Required action
From the first line to the last, restate the material word for word, omitting pictures.
[Start of Attachment]
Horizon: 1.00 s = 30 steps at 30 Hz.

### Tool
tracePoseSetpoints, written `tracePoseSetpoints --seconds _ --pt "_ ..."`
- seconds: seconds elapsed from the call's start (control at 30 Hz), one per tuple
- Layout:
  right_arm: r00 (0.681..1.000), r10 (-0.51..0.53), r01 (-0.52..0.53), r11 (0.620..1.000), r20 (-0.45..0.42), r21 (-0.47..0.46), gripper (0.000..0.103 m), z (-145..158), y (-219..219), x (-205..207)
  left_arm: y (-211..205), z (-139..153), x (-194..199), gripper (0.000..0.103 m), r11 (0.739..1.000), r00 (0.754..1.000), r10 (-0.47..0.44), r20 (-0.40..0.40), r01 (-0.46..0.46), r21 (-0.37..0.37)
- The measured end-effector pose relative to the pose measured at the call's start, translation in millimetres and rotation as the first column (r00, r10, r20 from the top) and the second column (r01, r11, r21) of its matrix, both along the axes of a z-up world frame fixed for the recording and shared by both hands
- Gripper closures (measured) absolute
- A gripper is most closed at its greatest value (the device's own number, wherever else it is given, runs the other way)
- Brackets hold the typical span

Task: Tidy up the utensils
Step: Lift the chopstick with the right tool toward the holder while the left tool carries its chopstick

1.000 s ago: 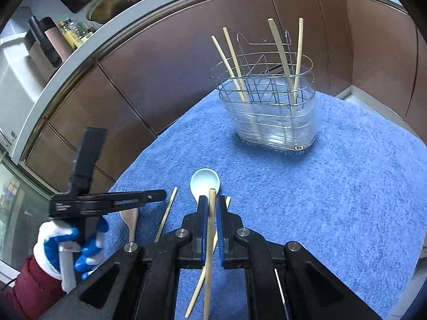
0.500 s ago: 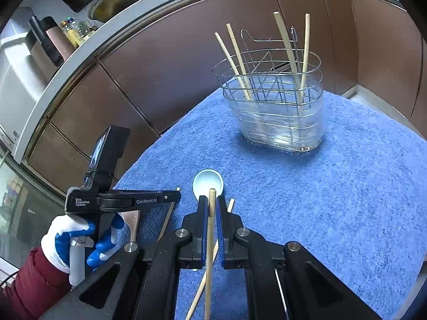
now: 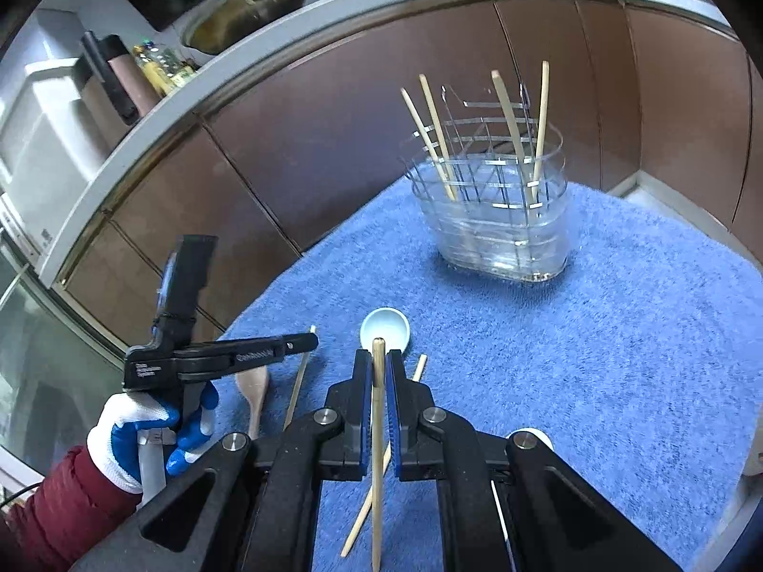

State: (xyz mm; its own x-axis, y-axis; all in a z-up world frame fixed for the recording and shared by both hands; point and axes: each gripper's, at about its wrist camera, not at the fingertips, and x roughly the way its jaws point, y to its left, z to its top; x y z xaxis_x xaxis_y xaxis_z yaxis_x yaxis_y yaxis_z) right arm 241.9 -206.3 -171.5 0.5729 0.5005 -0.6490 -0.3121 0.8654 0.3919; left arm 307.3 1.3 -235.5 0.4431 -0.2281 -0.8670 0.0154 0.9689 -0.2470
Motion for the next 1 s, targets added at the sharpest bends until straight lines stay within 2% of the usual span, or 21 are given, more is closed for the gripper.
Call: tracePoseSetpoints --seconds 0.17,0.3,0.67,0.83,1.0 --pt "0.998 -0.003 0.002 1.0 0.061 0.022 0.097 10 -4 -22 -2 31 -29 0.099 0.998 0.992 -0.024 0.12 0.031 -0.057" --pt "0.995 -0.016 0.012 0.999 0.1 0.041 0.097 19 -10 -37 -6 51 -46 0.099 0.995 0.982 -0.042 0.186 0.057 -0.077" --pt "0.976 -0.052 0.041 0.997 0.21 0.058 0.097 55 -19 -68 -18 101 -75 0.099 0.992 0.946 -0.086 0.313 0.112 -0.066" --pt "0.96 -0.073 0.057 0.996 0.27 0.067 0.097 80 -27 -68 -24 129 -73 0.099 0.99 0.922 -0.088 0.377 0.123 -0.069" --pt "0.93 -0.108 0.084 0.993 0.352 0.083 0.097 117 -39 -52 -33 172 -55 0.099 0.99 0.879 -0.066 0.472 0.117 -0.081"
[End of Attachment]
Reply
Horizon: 1.00 s = 30 steps at 30 Hz.

### Tool
tracePoseSetpoints, written `tracePoseSetpoints --seconds _ --pt "_ ..."`
- seconds: seconds elapsed from the call's start (control at 30 Hz), one per tuple
- Layout:
  right_arm: r00 (0.681..1.000), r10 (-0.51..0.53), r01 (-0.52..0.53), r11 (0.620..1.000), r20 (-0.45..0.42), r21 (-0.47..0.46), gripper (0.000..0.103 m), z (-145..158), y (-219..219), x (-205..207)
  left_arm: y (-211..205), z (-139..153), x (-194..199), gripper (0.000..0.103 m), r11 (0.739..1.000), r00 (0.754..1.000), r10 (-0.47..0.44), r20 (-0.40..0.40), r01 (-0.46..0.46), r21 (-0.37..0.37)
- The measured end-effector pose relative to the pose measured at the call's start, translation in millimetres and rotation as the first column (r00, r10, r20 from the top) and the second column (r01, r11, r21) of its matrix, both along the axes of a z-up world frame fixed for the recording and shared by both hands
- Gripper closures (measured) absolute
- A gripper is most closed at its greatest value (the device's own number, wherever else it is given, runs the other way)
- Brackets hold the typical span

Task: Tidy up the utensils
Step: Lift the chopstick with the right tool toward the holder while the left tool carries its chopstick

1.000 s ago: 
0.500 s ago: 
now: 

State: (xyz mm; its own x-axis, y-axis; all in a z-up world frame fixed for the recording and shared by both hands; point and axes: each gripper's, at about its wrist camera, not at the fingertips, and x roughly the way its jaws point, y to its left, z to its top; x y z xaxis_x xaxis_y xaxis_z yaxis_x yaxis_y yaxis_z) right arm 241.9 -206.3 -171.5 0.5729 0.5005 -0.6490 -0.3121 0.8654 0.3919; left arm 307.3 1.3 -235.5 0.4431 -0.2281 -0.8670 0.0154 0.9689 -0.2470
Motion for the next 1 s, targets added at the sharpest bends until straight lines stay within 2% of the usual span, or 21 are given, more is closed for the gripper.
Call: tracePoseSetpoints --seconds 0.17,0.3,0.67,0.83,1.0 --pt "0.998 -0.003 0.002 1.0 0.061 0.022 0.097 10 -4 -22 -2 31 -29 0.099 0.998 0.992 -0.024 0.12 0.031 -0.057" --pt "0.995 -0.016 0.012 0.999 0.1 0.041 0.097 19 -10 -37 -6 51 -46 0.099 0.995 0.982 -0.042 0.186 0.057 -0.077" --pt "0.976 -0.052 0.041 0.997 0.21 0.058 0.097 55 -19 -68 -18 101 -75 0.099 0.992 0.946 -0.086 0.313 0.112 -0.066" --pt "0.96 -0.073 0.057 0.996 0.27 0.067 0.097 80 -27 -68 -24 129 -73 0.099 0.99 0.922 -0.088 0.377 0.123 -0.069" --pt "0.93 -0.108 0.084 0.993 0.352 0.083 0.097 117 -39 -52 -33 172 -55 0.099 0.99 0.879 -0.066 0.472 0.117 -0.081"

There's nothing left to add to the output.